Gesundheitswende als Schlüsselmoment – mit Dr. Christian Weißenberger

![Portrait_ChristianWeißenberger_2757x3667px_online.jpg](https://cwbucket.fra1.digitaloceanspaces.com/Portrait_Christian_Weissenberger_2757x3667px_online_5e883d9860.jpg) ```PD Dr. Christian Weißenberger, Spezialist für Strahlentherapie & Palliativmedizin in Freiburg``` Europa und Deutschland stehen an einer Zeitenwende, in der wirtschaftliche Kraft von geopolitischen Spannungen und globalem Wettbewerb unter Druck gerät. Deutschland muss entschlossen handeln, um als Wirtschaftsmotor und Vorbild für Freiheit und Demokratie zu bestehen. Ein zentraler Hebel ist die Modernisierung des Gesundheitssektors. In der Region Freiburg etwa ist der Gesundheitsbereich ein bedeutender Wirtschaftsfaktor und belegt international mit Mittelständlern wie Herstellern von Hightech-Operationsbesteck seine Innovationskraft. Doch während die Weltmärkte wachsen, schrumpft die Medizintechnik-messe Medica in Düsseldorf: Gewinner orientieren sich zunehmend nach Dubai und in den arabischen Raum. Ursache ist häufig eine kurzsichtige Finanzpolitik hierzulande. Statt in innovative Großgeräte zu investieren, flossen Kürzungen in die sprechende Medizin. Hightech-Einrichtungen erlitten ein Minus von teils über 22 Prozent. Die Folge ist absehbar: finanzielle Engpässe, resignierte Anbieter und Abwanderung ins Ausland. Die Positronen-Emissions-Tomographie (PET) steht hier als Symbol verfehlter Gesundheitspolitik. Und trotz des Milliarden-Sondervermögens bleibt Gesundheit unterfinanziert. Dabei haben Deutschland und Europa mit exzellent ausgebildetem Personal und Weltklasse-Krankenhäusern Spitzenbedingungen.
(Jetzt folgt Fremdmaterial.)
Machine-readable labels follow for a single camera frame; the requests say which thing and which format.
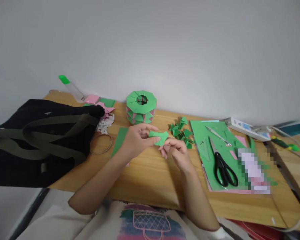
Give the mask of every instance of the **power strip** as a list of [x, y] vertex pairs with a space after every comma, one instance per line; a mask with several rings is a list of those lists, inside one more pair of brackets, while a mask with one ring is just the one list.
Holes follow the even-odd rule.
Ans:
[[247, 134], [250, 137], [258, 139], [262, 142], [271, 141], [270, 134], [268, 132], [257, 133], [255, 131], [256, 128], [254, 126], [251, 126], [251, 125], [244, 123], [242, 121], [239, 121], [237, 119], [226, 118], [226, 119], [223, 119], [220, 121], [225, 122], [227, 127], [237, 130], [238, 132]]

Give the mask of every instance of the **bag strap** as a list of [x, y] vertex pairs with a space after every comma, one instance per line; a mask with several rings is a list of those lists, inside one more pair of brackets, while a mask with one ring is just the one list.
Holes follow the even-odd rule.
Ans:
[[[65, 135], [54, 135], [29, 131], [29, 128], [49, 124], [76, 123]], [[88, 124], [97, 126], [98, 119], [89, 114], [69, 115], [39, 119], [27, 124], [20, 129], [2, 129], [0, 130], [0, 149], [9, 152], [15, 156], [29, 159], [42, 160], [50, 154], [61, 157], [75, 159], [75, 165], [82, 163], [86, 156], [79, 152], [63, 146], [52, 144], [50, 142], [61, 138], [75, 136], [80, 133]], [[28, 144], [38, 148], [38, 150], [26, 150], [21, 148], [13, 139], [25, 140]]]

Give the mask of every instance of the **white shirt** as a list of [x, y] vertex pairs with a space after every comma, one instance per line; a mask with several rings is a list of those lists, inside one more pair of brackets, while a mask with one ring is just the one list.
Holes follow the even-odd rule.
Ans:
[[96, 214], [80, 215], [67, 202], [52, 206], [18, 240], [233, 240], [223, 228], [209, 232], [196, 227], [174, 210], [113, 201]]

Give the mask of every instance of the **person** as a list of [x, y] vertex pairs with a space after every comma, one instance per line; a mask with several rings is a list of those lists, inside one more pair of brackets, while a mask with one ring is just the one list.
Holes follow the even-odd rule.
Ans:
[[183, 141], [168, 138], [159, 147], [171, 154], [181, 172], [185, 214], [150, 206], [103, 201], [127, 163], [159, 137], [148, 138], [158, 128], [149, 124], [129, 127], [118, 152], [70, 200], [52, 206], [18, 237], [29, 239], [233, 239], [222, 227], [203, 191]]

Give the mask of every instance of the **rubber band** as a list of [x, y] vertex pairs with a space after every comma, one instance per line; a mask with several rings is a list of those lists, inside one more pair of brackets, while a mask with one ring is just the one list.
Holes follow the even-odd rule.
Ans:
[[[91, 150], [91, 143], [93, 143], [94, 140], [96, 140], [96, 139], [97, 139], [98, 137], [100, 137], [100, 136], [109, 136], [109, 137], [111, 138], [111, 143], [110, 143], [110, 145], [106, 148], [106, 150], [104, 150], [103, 152], [100, 152], [100, 153], [96, 153], [96, 152], [93, 152], [93, 151]], [[96, 136], [95, 138], [93, 138], [93, 139], [90, 141], [90, 153], [95, 154], [95, 155], [99, 155], [99, 154], [105, 153], [105, 152], [108, 151], [109, 148], [112, 146], [112, 142], [113, 142], [113, 139], [112, 139], [112, 137], [111, 137], [109, 134], [100, 134], [100, 135]]]

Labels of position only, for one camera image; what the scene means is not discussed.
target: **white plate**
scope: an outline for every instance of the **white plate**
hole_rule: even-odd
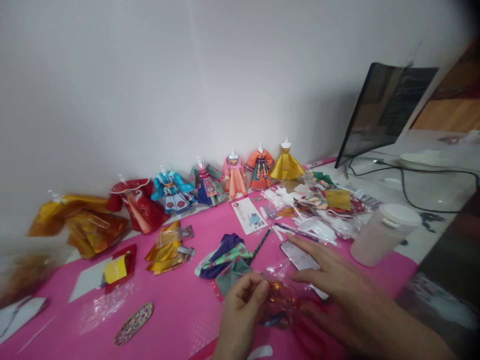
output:
[[[446,170],[455,166],[450,159],[429,153],[406,153],[399,158],[404,167],[414,170]]]

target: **black cable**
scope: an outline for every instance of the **black cable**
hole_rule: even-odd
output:
[[[395,165],[391,165],[389,163],[386,163],[382,160],[377,160],[375,163],[376,164],[380,164],[380,165],[387,165],[388,167],[383,167],[381,169],[376,169],[376,170],[372,170],[372,171],[367,171],[367,172],[364,172],[364,173],[361,173],[361,174],[357,174],[354,170],[354,168],[352,167],[352,162],[354,161],[354,158],[352,158],[350,160],[350,163],[348,164],[348,167],[351,169],[351,171],[353,172],[353,174],[357,177],[360,177],[360,176],[363,176],[363,175],[367,175],[367,174],[371,174],[371,173],[374,173],[374,172],[377,172],[377,171],[381,171],[381,170],[388,170],[388,169],[397,169],[397,170],[400,170],[400,173],[401,173],[401,188],[403,190],[403,196],[405,196],[405,200],[407,203],[410,204],[410,206],[414,207],[415,209],[419,209],[419,210],[422,210],[422,211],[425,211],[425,212],[429,212],[429,213],[440,213],[440,214],[458,214],[458,213],[461,213],[462,211],[459,210],[459,211],[443,211],[443,210],[430,210],[430,209],[425,209],[425,208],[422,208],[422,207],[419,207],[419,206],[416,206],[414,205],[409,197],[407,196],[407,190],[405,189],[405,174],[404,174],[404,170],[407,170],[407,171],[413,171],[413,172],[417,172],[417,173],[464,173],[464,174],[470,174],[470,175],[473,175],[475,177],[475,186],[476,188],[475,189],[478,189],[480,187],[480,177],[474,173],[474,172],[470,172],[470,171],[463,171],[463,170],[432,170],[432,171],[429,171],[429,170],[415,170],[415,169],[409,169],[409,168],[405,168],[405,167],[401,167],[401,166],[395,166]]]

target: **purple pen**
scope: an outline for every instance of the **purple pen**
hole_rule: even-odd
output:
[[[303,232],[303,231],[299,231],[299,230],[295,230],[294,228],[291,228],[291,227],[288,227],[288,226],[285,226],[285,225],[282,225],[278,222],[275,223],[275,225],[277,225],[279,228],[282,228],[282,229],[285,229],[285,230],[288,230],[288,231],[291,231],[292,233],[294,234],[297,234],[297,235],[300,235],[300,236],[303,236],[304,238],[307,238],[307,239],[310,239],[310,240],[313,240],[314,242],[317,242],[319,243],[320,240],[318,240],[315,236],[313,235],[309,235],[307,234],[306,232]]]

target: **miniature dress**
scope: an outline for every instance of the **miniature dress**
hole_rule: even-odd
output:
[[[165,174],[159,173],[153,179],[155,192],[150,199],[158,201],[165,196],[165,213],[184,213],[192,208],[197,202],[197,198],[190,193],[195,187],[174,171],[167,171]]]
[[[67,243],[76,247],[83,259],[90,259],[108,249],[127,229],[128,220],[110,214],[106,204],[103,197],[63,195],[59,202],[41,206],[28,236],[55,236],[66,225]]]
[[[227,194],[220,184],[223,178],[222,173],[207,162],[191,168],[188,182],[197,186],[199,204],[217,205],[225,200]]]
[[[132,229],[151,233],[170,218],[159,204],[150,200],[152,190],[153,184],[148,178],[119,182],[111,188],[105,207],[111,212],[119,212],[125,203]]]
[[[244,163],[240,156],[230,158],[226,157],[222,169],[223,176],[226,179],[225,191],[229,193],[230,199],[235,199],[237,193],[247,195],[247,183],[244,178]]]
[[[263,152],[255,150],[248,158],[245,167],[253,172],[250,187],[252,189],[265,189],[272,186],[269,170],[275,165],[272,155],[265,149]]]
[[[293,180],[303,174],[305,174],[305,170],[290,154],[290,148],[282,147],[280,158],[270,171],[270,176],[279,180]]]

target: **pink tablecloth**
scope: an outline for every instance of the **pink tablecloth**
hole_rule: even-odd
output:
[[[258,196],[259,192],[250,194]],[[257,208],[266,200],[253,202]],[[292,224],[289,218],[280,222]],[[145,255],[152,247],[156,234],[138,235],[116,248],[89,260],[77,260],[62,266],[38,292],[51,299],[50,306],[0,345],[3,359],[168,359],[185,360],[217,337],[223,305],[217,300],[211,282],[194,275],[197,264],[217,248],[224,234],[236,233],[252,252],[267,231],[267,227],[245,235],[231,203],[223,203],[206,211],[186,217],[182,226],[192,225],[195,238],[185,246],[197,249],[192,261],[162,275],[153,276],[145,270]],[[68,303],[78,274],[110,257],[114,251],[133,243],[138,245],[134,278],[109,296],[94,289]],[[284,259],[279,239],[271,233],[252,263],[254,271]],[[342,243],[340,251],[357,264]],[[392,297],[415,272],[417,265],[410,259],[392,252],[373,268],[359,265]],[[153,315],[146,325],[124,346],[114,347],[113,339],[122,324],[144,303],[154,304]],[[20,353],[19,350],[48,321],[51,323]],[[329,358],[345,354],[342,347],[325,335]],[[284,330],[258,328],[255,346],[271,345],[273,359],[303,359],[306,354],[293,336]]]
Entscheidend ist jetzt die politische Entscheidung, Mittel gezielt in Hightech-Medizin, Ausbildung und Digitalisierung zu stecken – nicht erst nach dem Ernstfall. Digitalisierung bedeutet aber zunächst höhere Kosten für Hardware und Schulung, bevor Effizienzgewinne folgen. Und auch Empathie-Arbeit in Pflegestationen lässt sich nicht digitalisieren: Menschliche Ressourcen bleiben die wertvollste Investition! Hier fordere ich Ehrlichkeit: Wenn optimale Medizin für alle nicht mehr finanzierbar ist, muss man das klar benennen. Nur so lassen sich die richtigen Rezepte finden. Deutschland braucht jetzt nicht nur Visionen, sondern konkrete Schritte und das Budget, um seine Vorreiterrolle zu sichern.